Stevens is among the mean of his generation who find strength in opening their hearts, singing in a high register close to falsetto, and risking the pain that accompanies love, rather than pumping vocal and instrumental iron, with displays of alpha male behaviour and virtuosic display.  The new album, in a style that expresses, as previous work, a raw and delicate sensitivity that makes Stevens instantly recognisable, is a jewel.

There are, as usual, a few moments of pure pop symphony, with distant but definite echoes of Phil Spector’s reverb-laden orchestral excesses, but beyond the opening track “Goodbye Evergreen" which starts gentle as can be and crashes into sufjanesque splendour, the tone is gentle – with a seductive combination of feelgood joy and more soulful melancholy. In the richly illustrated 40-page album that accompanies Javelin (Stevens is a master of collage and painting) there is a wonderful chronicle of the artist’s loves from the first teen glimmer until the present. He writes (beautifully) of a “distant and divine voice” and “the music of the spheres”. A Christian who never preaches, Sufjan Stevens’s lyrics and music always stay close to the spiritual.

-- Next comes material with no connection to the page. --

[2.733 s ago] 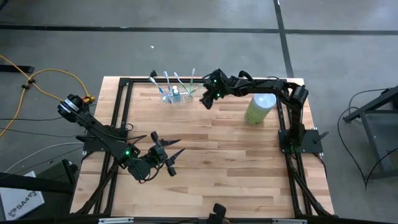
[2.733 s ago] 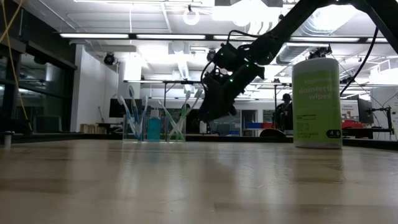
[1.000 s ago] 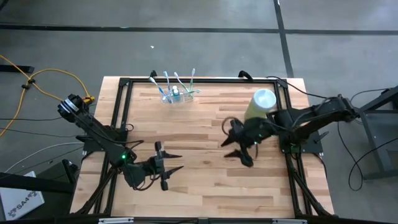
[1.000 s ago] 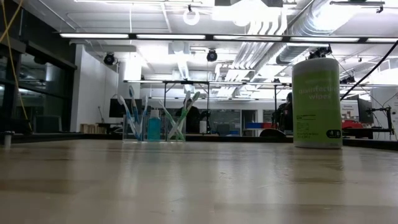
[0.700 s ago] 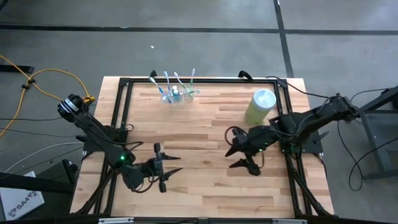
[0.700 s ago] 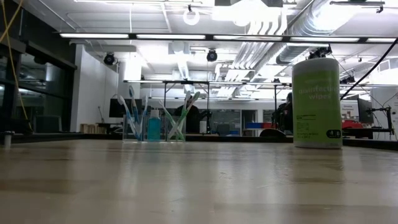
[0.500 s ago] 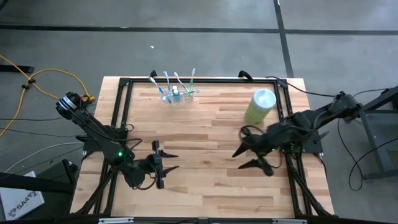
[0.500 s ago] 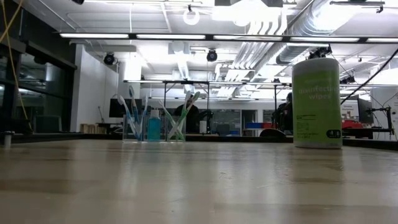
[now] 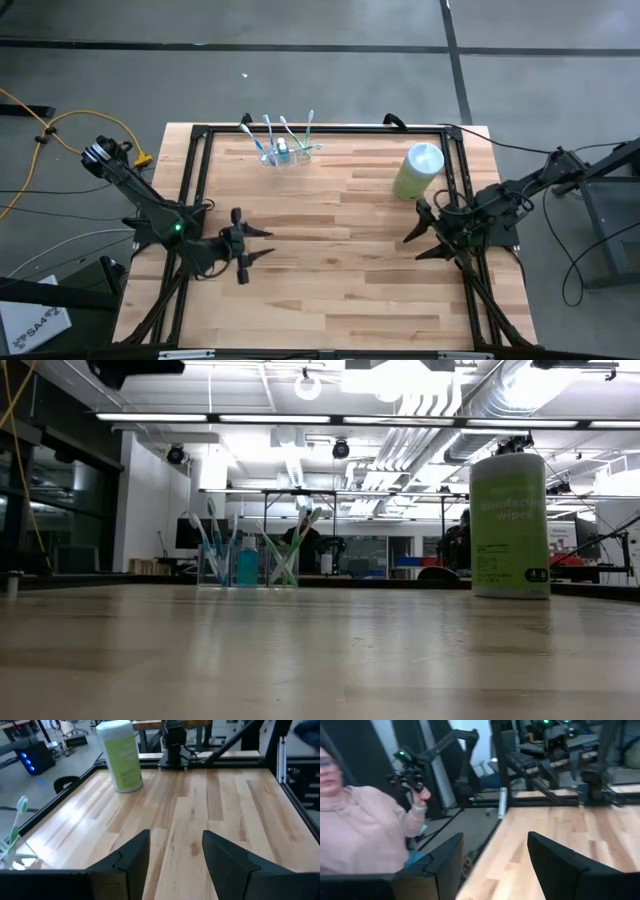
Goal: Pick & Place toothbrushing station
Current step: Return to Home Position
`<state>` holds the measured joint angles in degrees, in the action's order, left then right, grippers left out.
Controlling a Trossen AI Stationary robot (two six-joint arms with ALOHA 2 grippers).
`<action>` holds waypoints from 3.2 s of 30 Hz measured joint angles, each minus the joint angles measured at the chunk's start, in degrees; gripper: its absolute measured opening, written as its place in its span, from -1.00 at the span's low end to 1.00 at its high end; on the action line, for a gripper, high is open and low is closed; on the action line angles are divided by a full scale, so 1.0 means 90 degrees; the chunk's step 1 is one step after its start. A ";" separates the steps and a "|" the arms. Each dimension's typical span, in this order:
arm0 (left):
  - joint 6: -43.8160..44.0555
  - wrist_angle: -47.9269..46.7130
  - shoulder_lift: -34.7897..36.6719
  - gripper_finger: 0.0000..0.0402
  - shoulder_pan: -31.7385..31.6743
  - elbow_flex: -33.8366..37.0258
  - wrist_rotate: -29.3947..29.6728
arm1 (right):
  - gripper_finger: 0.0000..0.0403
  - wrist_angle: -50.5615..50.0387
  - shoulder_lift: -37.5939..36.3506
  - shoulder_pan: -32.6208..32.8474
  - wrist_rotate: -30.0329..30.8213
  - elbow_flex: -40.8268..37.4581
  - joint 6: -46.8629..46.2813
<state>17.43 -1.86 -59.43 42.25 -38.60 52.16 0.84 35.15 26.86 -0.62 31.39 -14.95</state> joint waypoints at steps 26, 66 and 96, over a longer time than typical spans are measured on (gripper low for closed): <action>0.0068 0.1751 0.1009 -0.13 -0.0095 0.1918 -0.0522 | 0.04 0.1453 -0.2042 0.0004 0.0686 -0.2428 -0.0164; 0.0213 0.1948 0.1004 -0.13 0.0004 0.2019 -0.0793 | 0.04 0.0295 -0.3006 -0.0845 0.1518 -0.3438 -0.0180; -0.0029 0.2313 0.1006 -0.13 0.0004 0.2019 -0.1317 | 0.04 0.0087 -0.2624 -0.3695 -0.0501 -0.3443 -0.0344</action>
<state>17.17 18.96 -50.37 42.28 -20.43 40.31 1.62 11.53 -6.39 -5.13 0.40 -18.05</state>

Whether accompanied by the delicate and liquid sound of the banjo or the soft tones of a nylon-string acoustic guitar, Sufjan Stevens voice, hovers on the edge of excessive emotion, but never tumbles into drama queen kitsch. The song “Genuflecting Ghost” is almost unbearably touching: love and devotion, opening oneself to the risk of losing everything through passion – call it surrender – this is what Javelin is all about. Men singing high is a sign of the times – the antidote to centuries of patriarchy. This is as good an album as Stevens has ever made, perhaps even the best.